» TASK DESCRIPTION
Your answer should be one number, the count of lines in the listing below containing the word "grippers".

» INFORMATION SUPPLIED
=== Section Start ===

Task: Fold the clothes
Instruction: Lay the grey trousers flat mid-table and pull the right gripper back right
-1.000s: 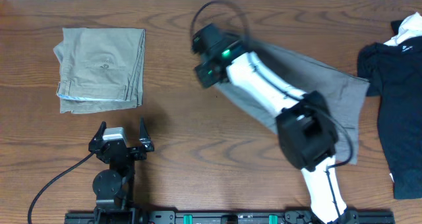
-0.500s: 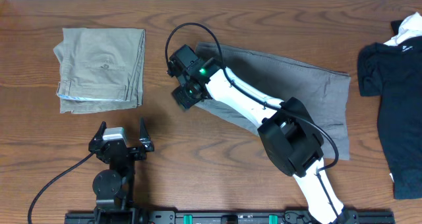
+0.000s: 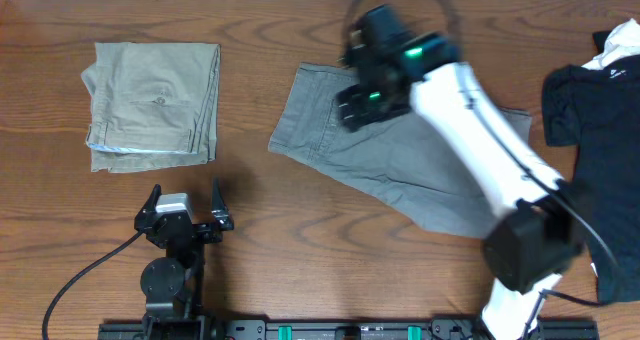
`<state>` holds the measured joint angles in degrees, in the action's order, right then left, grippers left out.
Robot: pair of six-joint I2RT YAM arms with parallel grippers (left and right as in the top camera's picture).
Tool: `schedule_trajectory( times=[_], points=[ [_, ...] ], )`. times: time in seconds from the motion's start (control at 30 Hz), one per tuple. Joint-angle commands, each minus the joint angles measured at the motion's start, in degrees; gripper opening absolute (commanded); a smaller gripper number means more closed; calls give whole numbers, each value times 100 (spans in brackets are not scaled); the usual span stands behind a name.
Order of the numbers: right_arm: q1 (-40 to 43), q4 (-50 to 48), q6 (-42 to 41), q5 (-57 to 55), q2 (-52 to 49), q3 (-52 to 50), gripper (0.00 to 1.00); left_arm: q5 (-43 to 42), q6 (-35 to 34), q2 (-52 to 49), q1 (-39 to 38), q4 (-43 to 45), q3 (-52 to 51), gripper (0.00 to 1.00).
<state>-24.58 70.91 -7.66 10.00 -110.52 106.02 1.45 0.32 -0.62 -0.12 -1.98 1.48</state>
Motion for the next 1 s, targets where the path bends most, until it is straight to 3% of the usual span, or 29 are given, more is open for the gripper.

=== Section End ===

» RESULT
2